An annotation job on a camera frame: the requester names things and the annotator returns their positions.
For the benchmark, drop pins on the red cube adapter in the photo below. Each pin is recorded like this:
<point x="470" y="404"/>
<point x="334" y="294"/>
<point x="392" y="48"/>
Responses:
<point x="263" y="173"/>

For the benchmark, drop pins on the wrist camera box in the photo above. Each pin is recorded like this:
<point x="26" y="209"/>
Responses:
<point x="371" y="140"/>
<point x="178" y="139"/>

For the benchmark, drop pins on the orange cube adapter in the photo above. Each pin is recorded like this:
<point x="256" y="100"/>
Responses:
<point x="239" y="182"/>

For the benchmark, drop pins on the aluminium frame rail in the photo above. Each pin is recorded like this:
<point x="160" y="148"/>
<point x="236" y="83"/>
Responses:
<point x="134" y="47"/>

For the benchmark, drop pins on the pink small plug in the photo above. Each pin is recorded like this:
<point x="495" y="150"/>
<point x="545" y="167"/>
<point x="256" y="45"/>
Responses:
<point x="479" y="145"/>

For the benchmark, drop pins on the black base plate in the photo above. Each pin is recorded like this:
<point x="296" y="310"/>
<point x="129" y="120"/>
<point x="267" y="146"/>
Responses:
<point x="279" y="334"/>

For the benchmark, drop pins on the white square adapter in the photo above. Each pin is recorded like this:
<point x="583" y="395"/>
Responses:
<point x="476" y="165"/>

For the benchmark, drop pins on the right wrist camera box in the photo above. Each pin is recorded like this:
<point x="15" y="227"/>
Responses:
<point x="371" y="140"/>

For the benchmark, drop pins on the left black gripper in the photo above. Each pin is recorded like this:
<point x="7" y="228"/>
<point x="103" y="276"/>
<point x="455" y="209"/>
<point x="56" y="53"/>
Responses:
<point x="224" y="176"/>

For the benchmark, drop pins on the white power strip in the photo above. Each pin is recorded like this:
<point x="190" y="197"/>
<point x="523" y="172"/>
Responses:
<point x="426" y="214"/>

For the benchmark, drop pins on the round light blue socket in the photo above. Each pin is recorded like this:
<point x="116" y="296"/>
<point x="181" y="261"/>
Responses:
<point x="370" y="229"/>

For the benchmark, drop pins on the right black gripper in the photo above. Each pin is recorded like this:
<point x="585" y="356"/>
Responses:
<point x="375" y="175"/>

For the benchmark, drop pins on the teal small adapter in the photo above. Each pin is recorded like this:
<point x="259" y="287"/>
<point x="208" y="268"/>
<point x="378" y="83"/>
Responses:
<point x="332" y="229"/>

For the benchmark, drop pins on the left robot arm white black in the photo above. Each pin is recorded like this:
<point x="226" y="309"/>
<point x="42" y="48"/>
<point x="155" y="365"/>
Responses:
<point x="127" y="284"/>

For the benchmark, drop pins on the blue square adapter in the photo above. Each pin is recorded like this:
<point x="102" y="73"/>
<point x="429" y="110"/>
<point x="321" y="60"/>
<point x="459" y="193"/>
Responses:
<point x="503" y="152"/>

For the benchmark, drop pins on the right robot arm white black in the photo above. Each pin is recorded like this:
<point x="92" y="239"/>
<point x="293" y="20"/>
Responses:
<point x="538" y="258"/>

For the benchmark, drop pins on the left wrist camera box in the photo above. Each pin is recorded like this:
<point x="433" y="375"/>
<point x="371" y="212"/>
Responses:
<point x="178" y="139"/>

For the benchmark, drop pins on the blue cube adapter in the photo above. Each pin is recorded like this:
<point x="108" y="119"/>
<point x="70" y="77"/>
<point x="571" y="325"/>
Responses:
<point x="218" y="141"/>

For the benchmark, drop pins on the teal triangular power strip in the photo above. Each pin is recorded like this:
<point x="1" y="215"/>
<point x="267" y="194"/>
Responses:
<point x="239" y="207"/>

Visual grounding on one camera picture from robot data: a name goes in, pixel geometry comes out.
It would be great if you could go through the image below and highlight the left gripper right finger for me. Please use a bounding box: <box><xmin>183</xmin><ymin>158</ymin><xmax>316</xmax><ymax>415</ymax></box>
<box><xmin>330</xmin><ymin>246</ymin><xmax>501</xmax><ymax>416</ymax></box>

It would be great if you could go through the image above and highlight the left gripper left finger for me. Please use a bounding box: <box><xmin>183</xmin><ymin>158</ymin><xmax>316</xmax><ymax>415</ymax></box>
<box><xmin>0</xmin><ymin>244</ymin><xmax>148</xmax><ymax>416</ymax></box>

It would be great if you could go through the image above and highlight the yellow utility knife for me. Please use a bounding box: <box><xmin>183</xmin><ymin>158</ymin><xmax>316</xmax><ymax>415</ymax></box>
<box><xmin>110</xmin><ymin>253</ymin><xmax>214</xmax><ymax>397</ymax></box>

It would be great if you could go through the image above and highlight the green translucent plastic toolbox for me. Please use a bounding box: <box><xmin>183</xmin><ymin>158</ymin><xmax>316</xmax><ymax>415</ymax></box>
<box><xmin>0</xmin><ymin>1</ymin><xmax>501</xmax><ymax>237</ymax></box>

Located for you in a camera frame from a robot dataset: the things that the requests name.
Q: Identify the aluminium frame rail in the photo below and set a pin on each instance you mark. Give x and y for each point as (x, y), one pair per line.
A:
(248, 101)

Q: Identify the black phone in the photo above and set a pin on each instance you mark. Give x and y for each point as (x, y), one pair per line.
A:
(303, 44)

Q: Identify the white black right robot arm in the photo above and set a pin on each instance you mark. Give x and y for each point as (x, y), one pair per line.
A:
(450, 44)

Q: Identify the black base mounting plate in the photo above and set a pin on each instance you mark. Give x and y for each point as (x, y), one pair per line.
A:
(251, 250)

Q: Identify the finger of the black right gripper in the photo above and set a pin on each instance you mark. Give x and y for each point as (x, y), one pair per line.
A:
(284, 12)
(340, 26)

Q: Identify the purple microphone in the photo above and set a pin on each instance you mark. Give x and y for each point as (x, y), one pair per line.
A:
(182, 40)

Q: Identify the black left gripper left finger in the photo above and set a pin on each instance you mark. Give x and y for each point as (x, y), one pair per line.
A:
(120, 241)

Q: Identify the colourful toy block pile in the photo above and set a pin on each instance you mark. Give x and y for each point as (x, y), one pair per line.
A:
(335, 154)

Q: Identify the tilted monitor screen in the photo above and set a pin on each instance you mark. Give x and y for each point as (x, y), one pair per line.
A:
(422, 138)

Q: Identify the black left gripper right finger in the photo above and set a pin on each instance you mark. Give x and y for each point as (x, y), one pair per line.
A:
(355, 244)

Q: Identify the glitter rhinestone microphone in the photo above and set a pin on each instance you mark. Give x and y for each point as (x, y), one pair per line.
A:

————————

Exercise objective — Which of the lines above include the word "cube"? Copy each of them.

Task answer —
For the benchmark, drop pins on the red cube adapter in the photo below. Each pin is recorded like this:
For the benchmark, drop pins on the orange cube adapter in the photo above. Each pin is recorded like this:
For the benchmark, drop pins on the blue cube adapter in the photo above. Each pin is recorded like this:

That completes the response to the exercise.